This article is only available in Dutch 🇳🇱
ISO 27001 and NEN 7510 certified. What exactly does that mean? This makes us one of the few digital agencies that meet the worldwide standard for information security. An important step, allowing us to give our customers even more confidence.
Information security is a high priority for us, and with the certificates we have obtained, we meet the legal requirements and contractual obligations. A fine realization moment: our processes were generally already running in line with the set standards.
In the FinTech and insurance corner, security and privacy are most important. To get this right, it is essential to gain insight into risks, to register everything and to learn from it. What helps us enormously with this and what is also an important factor, if you want such a certification process to succeed, is that we do this with the entire organization. Information security cannot be something for just the IT or marketing department. It only works if we collectively and consistently adopt the same approach. Our company consists of a club of incredibly loyal and motivated people who, always have, all proactively put their backs into it. In addition to our customers, this also gives us a great deal of confidence.
ISO 27001: information security super important, but far from being a priority everywhere
As digital activities increase, so do the number of threats and risks. Still, far from every company has its focus on security. Working with company and privacy-sensitive information is still reasonably easy for start-up companies. It becomes more difficult when the company grows rapidly and more balls have to be kept in the air. Consequently, it is often the larger companies that possess certificates; often companies choose certification in order to be able to close large contracts, where this is a requirement.
NEN7510: the extra layer of security when processing patient data
In the healthcare sector, where patient data is processed, it is a legal requirement to have NEN 7510. A specific certification that we have obtained for that purpose, because more and more clients in the healthcare sector are joining. This certificate is like an extra layer of security. With it we demonstrate that all data is safe and that everything is done according to the laws and regulations. Think about the handling of data, anonymization and log files.

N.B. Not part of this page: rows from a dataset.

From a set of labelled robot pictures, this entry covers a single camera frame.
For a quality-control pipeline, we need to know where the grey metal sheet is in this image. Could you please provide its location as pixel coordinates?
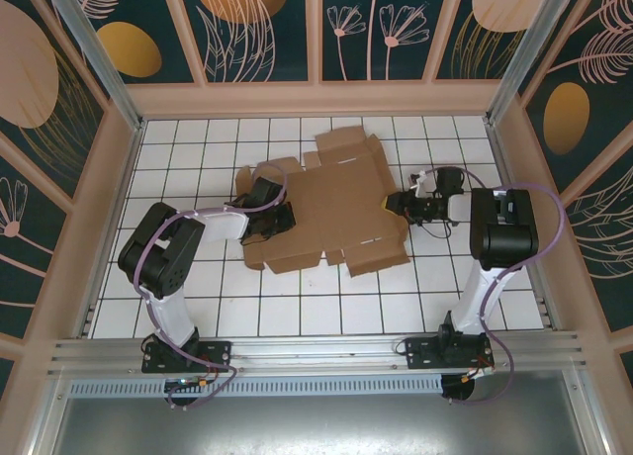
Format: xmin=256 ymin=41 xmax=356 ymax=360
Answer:
xmin=29 ymin=369 xmax=612 ymax=455

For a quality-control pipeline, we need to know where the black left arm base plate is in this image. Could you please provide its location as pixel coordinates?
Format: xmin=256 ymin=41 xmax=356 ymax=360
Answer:
xmin=141 ymin=339 xmax=233 ymax=375

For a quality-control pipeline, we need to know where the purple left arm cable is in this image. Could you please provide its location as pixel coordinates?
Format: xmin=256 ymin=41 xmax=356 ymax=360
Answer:
xmin=133 ymin=162 xmax=289 ymax=410

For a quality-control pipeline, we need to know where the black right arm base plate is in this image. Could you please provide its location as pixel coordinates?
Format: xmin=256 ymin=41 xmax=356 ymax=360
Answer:
xmin=405 ymin=336 xmax=496 ymax=372

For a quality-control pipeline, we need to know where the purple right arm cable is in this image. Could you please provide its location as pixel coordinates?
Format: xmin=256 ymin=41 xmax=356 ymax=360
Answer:
xmin=419 ymin=165 xmax=568 ymax=407

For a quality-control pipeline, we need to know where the slotted grey cable duct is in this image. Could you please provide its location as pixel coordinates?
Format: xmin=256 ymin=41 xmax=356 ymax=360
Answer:
xmin=68 ymin=374 xmax=444 ymax=397

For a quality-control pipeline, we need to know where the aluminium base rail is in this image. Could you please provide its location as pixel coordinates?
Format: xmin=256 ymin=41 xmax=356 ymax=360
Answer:
xmin=46 ymin=330 xmax=588 ymax=377

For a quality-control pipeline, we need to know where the aluminium side rail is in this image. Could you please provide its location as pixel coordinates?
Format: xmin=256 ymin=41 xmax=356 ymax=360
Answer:
xmin=484 ymin=120 xmax=559 ymax=332
xmin=78 ymin=120 xmax=145 ymax=338

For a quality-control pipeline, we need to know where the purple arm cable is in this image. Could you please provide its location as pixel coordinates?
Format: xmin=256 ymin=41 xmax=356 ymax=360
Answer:
xmin=133 ymin=162 xmax=289 ymax=410
xmin=419 ymin=165 xmax=568 ymax=407

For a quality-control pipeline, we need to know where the brown cardboard box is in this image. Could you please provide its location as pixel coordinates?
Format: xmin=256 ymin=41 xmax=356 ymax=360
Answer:
xmin=234 ymin=127 xmax=410 ymax=278

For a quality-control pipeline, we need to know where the aluminium corner post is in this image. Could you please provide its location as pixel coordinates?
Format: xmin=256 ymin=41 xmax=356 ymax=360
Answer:
xmin=39 ymin=0 xmax=145 ymax=133
xmin=484 ymin=0 xmax=580 ymax=126

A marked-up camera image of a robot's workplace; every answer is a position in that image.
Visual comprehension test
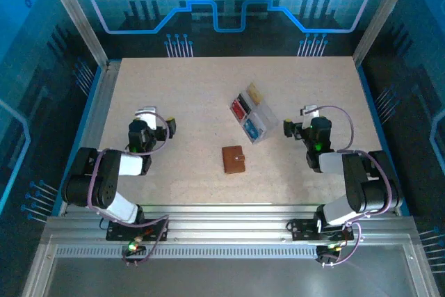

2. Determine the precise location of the grey metal panel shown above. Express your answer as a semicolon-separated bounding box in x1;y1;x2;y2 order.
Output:
44;257;418;297

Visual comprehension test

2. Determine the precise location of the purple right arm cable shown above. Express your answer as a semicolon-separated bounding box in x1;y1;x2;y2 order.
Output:
305;104;394;268

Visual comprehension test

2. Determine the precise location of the black connector block green LED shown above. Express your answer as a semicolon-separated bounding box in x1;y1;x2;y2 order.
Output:
315;243;343;268
121;236;147;266

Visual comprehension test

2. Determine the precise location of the aluminium frame rail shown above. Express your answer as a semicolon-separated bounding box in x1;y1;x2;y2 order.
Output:
41;202;420;248

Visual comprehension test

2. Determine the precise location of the slotted grey cable duct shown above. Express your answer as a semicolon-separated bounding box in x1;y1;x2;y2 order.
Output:
55;246;321;260

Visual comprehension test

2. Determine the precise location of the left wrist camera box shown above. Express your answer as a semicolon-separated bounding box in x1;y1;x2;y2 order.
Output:
134;106;158;131

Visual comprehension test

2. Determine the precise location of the clear plastic card tray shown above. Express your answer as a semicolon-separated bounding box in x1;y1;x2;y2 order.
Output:
229;81;280;145

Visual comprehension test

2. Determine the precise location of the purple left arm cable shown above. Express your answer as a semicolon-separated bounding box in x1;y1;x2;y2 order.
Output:
86;112;172;267

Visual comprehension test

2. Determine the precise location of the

For many companies, including digital agencies, there is no requirement for certification, even from clients. If something goes wrong, you are left scratching your head. For us this has always been an important motivation to pay a lot of attention to this and to have this in order.
Plan Do Check Act principle
Incidents, you can't escape them. They just happen, everywhere. The question is what you do with it afterwards, how you record it and how you ensure that the same thing doesn't happen again. We do this using the Plan Do Check Act principle; we plan our processes and actions, we carry them out in our daily work, we monitor and assess these processes and make adjustments where necessary.
Guidance from specialized companies
During the certification process, to make sure that everything followed the correct guidelines and was as efficient as possible, we enlisted the help of Vos Orbedo for support and Brand Compliance for certification.